— What needs to be done —
All lines from the one containing "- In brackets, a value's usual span" through the end of the data below are to be transcribed exactly. Leave out the rest.
[[ Record set, beginning ]]
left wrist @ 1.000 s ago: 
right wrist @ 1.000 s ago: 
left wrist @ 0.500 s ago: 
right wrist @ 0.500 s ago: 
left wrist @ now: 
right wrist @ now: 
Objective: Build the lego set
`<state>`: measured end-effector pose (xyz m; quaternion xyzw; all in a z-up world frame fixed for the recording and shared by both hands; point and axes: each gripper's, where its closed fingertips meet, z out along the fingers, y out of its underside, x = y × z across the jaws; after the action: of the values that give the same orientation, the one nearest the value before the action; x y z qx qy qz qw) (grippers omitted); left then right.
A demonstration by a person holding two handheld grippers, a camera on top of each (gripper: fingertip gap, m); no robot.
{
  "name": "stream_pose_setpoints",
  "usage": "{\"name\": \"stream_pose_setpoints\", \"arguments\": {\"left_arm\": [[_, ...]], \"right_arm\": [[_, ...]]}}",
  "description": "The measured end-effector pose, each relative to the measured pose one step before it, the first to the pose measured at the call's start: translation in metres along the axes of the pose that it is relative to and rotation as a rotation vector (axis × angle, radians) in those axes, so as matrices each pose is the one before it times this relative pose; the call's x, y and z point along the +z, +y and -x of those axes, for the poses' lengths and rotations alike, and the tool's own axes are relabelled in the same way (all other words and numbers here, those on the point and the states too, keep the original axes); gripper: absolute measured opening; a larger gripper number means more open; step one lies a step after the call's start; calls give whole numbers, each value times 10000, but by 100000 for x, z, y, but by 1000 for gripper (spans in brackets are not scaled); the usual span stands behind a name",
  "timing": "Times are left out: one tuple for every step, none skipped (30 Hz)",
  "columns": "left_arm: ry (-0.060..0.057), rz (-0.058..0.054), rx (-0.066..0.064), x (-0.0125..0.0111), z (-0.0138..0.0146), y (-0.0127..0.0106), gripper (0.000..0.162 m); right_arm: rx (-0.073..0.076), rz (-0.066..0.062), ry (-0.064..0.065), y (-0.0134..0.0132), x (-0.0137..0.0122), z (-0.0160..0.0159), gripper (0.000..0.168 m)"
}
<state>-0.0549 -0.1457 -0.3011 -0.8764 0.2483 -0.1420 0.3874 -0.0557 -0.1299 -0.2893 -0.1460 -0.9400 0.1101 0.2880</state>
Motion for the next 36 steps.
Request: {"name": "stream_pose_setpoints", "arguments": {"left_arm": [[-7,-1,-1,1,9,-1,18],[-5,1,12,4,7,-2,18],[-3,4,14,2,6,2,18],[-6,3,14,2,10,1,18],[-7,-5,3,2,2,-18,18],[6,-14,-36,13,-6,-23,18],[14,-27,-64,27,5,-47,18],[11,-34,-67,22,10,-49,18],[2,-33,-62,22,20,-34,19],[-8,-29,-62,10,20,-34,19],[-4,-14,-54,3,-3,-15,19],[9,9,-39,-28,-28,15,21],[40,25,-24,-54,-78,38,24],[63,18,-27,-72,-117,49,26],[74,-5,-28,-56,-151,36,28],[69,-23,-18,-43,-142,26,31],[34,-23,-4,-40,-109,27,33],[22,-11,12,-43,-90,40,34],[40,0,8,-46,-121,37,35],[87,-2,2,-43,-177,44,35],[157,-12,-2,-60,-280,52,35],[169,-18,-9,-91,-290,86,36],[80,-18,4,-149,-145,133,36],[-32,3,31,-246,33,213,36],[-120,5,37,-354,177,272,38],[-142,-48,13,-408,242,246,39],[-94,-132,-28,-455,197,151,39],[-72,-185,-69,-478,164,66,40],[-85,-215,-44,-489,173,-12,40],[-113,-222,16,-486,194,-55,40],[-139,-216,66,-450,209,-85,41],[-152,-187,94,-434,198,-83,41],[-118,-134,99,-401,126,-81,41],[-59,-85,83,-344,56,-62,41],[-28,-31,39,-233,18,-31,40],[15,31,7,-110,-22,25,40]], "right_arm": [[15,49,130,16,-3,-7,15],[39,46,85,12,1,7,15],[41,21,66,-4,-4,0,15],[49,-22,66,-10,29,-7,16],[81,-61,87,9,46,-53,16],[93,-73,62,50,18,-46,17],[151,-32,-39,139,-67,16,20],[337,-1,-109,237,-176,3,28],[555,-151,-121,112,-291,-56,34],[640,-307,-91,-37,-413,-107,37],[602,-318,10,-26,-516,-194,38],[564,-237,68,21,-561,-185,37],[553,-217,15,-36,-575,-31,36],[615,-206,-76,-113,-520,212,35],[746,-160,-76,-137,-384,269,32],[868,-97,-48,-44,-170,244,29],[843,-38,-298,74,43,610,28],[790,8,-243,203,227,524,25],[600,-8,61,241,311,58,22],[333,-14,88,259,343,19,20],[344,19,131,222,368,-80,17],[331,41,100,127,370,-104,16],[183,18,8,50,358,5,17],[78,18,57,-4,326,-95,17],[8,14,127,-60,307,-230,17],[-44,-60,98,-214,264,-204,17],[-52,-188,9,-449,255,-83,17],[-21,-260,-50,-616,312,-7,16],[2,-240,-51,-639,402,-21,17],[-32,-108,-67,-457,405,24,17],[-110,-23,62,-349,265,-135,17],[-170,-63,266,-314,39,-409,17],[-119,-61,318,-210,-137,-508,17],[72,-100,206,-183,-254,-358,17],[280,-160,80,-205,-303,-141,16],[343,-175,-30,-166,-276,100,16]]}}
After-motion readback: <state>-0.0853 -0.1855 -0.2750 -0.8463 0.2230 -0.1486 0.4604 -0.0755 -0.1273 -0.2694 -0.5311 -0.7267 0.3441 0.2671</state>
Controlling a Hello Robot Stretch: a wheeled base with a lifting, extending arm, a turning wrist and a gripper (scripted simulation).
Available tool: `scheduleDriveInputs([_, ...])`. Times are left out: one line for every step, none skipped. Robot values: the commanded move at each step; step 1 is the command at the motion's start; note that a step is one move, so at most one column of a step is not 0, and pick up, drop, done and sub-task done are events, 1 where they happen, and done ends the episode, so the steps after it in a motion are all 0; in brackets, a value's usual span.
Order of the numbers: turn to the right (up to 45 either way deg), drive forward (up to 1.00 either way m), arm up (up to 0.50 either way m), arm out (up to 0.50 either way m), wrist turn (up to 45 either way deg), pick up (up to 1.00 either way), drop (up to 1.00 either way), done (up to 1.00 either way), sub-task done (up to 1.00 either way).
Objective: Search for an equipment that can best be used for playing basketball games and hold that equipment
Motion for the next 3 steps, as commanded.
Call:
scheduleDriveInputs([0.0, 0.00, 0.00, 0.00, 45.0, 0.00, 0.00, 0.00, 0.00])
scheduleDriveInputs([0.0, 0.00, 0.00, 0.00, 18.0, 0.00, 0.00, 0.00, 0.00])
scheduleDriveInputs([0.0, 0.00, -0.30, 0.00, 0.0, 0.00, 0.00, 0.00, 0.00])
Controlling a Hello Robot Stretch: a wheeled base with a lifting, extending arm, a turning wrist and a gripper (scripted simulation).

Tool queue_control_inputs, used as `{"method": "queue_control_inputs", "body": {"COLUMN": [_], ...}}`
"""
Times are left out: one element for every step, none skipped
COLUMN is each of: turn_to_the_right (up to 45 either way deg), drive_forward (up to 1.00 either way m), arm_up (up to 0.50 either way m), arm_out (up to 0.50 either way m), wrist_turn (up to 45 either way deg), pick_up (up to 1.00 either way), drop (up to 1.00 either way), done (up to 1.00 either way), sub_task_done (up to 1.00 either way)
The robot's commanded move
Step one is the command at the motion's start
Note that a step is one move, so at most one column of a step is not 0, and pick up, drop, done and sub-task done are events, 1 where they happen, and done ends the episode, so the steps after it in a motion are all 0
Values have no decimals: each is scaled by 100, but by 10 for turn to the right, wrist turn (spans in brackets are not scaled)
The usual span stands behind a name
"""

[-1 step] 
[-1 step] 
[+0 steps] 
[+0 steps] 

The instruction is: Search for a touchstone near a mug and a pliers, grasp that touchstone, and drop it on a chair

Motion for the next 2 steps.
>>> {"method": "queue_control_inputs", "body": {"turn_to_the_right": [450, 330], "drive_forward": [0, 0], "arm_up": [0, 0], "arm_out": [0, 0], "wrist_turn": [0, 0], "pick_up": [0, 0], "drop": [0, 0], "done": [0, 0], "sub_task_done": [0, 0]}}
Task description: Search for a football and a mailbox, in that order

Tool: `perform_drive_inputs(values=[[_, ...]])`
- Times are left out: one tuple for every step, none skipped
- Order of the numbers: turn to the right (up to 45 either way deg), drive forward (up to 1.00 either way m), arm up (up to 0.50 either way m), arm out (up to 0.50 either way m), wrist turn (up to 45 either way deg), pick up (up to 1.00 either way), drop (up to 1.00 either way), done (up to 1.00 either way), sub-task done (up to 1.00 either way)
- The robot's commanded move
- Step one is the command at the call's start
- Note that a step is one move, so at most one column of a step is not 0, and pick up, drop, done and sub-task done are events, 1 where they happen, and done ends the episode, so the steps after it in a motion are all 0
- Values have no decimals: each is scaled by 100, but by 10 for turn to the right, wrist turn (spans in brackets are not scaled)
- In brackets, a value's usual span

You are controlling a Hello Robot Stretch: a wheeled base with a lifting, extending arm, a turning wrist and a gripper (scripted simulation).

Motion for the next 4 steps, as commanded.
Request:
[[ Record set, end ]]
— Answer to the problem —
- In brackets, a value's usual span

You are controlling a Hello Robot Stretch: a wheeled base with a lifting, extending arm, a turning wrist and a gripper (scripted simulation).

Motion for the next 4 steps, as commanded.
Request:

The output returned above is complete.